[Opening Dataset content section]

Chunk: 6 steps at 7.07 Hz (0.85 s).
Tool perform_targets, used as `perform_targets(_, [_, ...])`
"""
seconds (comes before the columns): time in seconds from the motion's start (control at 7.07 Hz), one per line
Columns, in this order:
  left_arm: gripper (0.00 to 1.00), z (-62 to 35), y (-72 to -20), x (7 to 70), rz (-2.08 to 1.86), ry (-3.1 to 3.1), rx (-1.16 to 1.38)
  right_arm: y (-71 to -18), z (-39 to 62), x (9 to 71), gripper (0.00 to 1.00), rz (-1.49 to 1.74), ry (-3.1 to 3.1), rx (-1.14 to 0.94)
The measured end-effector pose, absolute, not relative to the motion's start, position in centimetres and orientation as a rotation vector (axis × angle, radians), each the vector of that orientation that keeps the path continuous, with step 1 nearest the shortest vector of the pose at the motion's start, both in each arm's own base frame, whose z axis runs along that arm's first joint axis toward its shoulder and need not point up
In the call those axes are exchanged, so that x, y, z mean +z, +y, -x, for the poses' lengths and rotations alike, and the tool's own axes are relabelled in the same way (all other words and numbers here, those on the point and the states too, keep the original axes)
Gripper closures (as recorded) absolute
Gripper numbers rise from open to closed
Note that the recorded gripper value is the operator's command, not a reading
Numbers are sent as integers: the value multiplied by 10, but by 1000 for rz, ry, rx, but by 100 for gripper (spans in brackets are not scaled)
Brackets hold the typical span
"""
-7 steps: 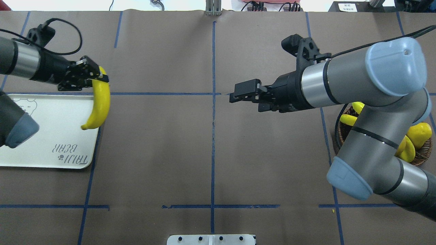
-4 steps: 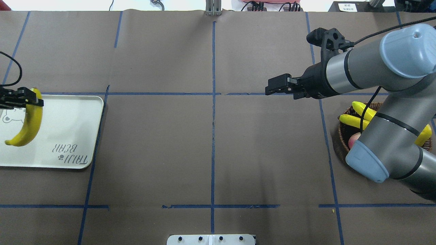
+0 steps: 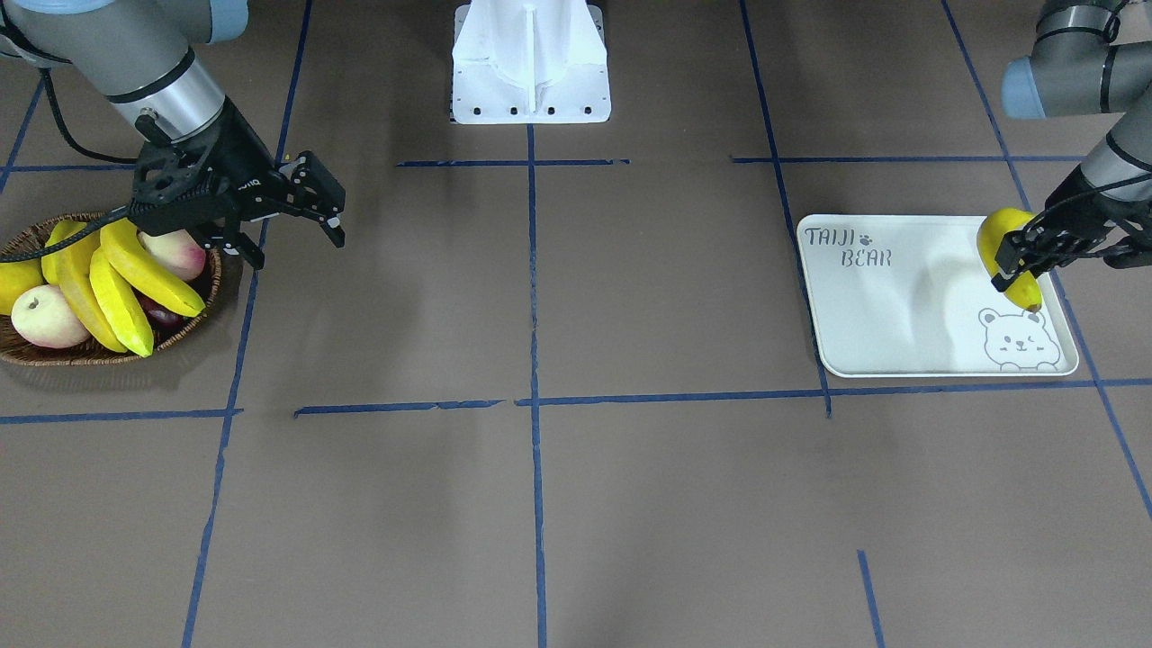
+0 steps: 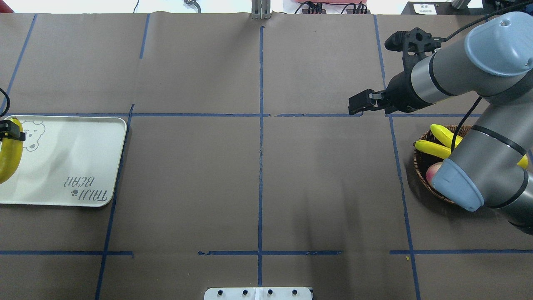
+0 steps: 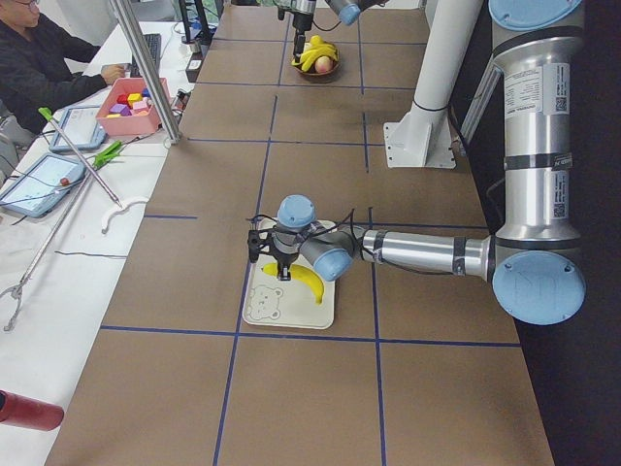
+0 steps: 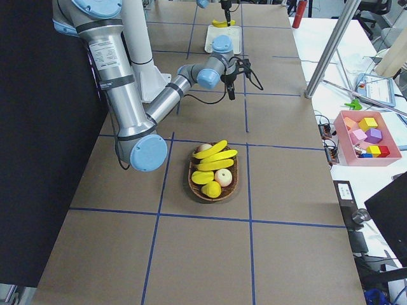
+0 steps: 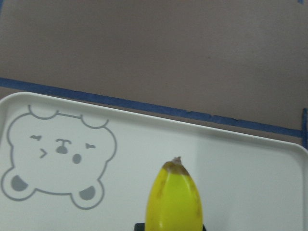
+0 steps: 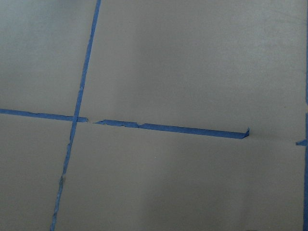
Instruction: Transfer all bananas from basket to plate
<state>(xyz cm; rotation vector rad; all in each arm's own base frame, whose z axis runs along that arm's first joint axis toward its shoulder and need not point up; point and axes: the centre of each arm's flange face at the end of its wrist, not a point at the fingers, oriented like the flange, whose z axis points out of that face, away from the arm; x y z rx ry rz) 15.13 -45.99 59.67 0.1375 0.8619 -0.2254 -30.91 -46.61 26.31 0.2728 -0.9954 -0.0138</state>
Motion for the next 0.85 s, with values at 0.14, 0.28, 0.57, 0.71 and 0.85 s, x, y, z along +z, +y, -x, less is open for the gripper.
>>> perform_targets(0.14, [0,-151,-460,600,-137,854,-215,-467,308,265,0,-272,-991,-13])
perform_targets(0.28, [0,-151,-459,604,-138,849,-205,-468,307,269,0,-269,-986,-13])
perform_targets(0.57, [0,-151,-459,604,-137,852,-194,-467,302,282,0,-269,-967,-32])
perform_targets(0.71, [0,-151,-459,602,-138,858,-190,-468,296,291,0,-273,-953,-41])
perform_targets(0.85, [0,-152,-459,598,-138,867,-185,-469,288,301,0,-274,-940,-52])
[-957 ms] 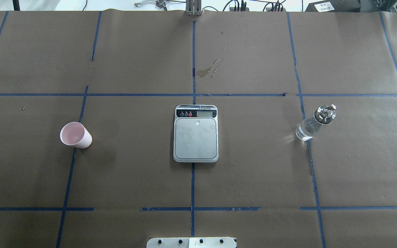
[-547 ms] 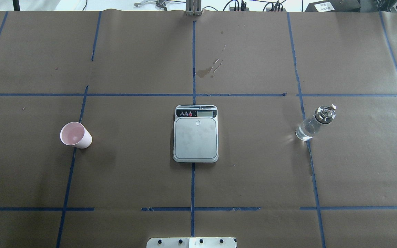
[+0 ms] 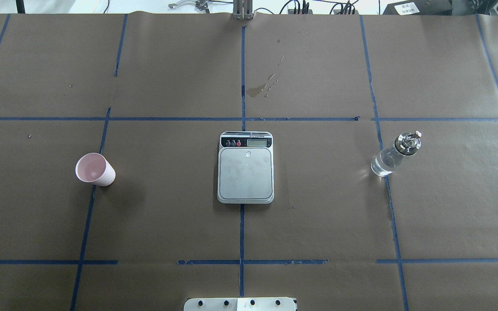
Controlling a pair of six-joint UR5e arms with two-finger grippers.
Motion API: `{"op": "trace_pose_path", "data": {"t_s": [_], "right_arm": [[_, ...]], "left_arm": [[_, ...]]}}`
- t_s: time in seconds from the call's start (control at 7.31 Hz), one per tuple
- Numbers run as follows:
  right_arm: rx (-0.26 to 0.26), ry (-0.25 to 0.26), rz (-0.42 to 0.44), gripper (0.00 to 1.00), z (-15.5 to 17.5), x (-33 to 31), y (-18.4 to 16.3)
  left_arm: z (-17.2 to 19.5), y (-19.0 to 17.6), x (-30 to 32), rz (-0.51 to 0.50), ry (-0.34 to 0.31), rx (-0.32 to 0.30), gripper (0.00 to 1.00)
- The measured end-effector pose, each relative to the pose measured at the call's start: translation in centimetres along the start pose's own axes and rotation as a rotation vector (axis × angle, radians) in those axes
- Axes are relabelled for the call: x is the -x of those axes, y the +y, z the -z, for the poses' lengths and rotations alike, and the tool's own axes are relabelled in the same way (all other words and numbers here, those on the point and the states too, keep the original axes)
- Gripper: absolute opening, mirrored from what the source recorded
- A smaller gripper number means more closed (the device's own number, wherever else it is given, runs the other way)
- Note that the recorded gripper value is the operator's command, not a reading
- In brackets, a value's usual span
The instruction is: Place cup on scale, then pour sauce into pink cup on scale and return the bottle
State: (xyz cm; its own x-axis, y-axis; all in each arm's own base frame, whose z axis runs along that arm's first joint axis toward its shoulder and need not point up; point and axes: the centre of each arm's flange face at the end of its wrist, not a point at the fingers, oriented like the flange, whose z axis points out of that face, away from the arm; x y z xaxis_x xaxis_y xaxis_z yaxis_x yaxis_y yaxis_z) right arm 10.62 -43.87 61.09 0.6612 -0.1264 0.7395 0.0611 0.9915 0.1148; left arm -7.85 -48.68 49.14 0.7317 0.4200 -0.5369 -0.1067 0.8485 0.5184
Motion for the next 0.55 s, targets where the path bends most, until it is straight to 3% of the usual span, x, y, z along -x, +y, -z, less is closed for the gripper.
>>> {"op": "trace_pose_path", "data": {"t_s": [0.27,0.41,0.55], "right_arm": [[-0.007,0.001,0.008,1.0,0.3,0.3,-0.1],[-0.008,0.002,0.01,1.0,0.4,0.4,-0.2],[-0.008,0.002,0.011,1.0,0.4,0.4,-0.2]], "left_arm": [[-2.2,-2.8,-6.5,-0.134,0.125,-0.049,1.0],[-3.5,-4.0,-9.7,-0.124,0.198,-0.04,1.0],[-4.2,-5.3,-12.1,-0.054,0.241,-0.035,1.0]]}}
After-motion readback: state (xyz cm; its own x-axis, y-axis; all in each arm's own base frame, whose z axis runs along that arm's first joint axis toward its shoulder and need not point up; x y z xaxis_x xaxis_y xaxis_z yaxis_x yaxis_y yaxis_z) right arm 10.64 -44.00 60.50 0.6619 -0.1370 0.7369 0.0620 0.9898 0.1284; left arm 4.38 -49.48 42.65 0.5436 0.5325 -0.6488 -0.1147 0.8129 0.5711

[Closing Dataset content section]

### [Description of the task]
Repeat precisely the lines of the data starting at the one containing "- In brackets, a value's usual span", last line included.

### [Result of the exercise]
- In brackets, a value's usual span
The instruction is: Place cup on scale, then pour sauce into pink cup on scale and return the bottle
State: (xyz cm; its own x-axis, y-axis; all in each arm's own base frame, whose z axis runs along that arm's first joint axis toward its shoulder and need not point up; point and axes: the centre of each arm's flange face at the end of its wrist, not a point at the fingers, oriented like the flange, whose z axis points out of that face, away from the arm; x y z xaxis_x xaxis_y xaxis_z yaxis_x yaxis_y yaxis_z) right arm 10.62 -43.87 61.09 0.6612 -0.1264 0.7395 0.0611 0.9915 0.1148; left arm -7.85 -48.68 49.14 0.7317 0.4200 -0.5369 -0.1067 0.8485 0.5184
Motion for the next 0.55 s, targets where the path bends most, until it is straight to 3% of the usual span, x, y, z along -x, +y, -z, less is closed for the gripper.
>>> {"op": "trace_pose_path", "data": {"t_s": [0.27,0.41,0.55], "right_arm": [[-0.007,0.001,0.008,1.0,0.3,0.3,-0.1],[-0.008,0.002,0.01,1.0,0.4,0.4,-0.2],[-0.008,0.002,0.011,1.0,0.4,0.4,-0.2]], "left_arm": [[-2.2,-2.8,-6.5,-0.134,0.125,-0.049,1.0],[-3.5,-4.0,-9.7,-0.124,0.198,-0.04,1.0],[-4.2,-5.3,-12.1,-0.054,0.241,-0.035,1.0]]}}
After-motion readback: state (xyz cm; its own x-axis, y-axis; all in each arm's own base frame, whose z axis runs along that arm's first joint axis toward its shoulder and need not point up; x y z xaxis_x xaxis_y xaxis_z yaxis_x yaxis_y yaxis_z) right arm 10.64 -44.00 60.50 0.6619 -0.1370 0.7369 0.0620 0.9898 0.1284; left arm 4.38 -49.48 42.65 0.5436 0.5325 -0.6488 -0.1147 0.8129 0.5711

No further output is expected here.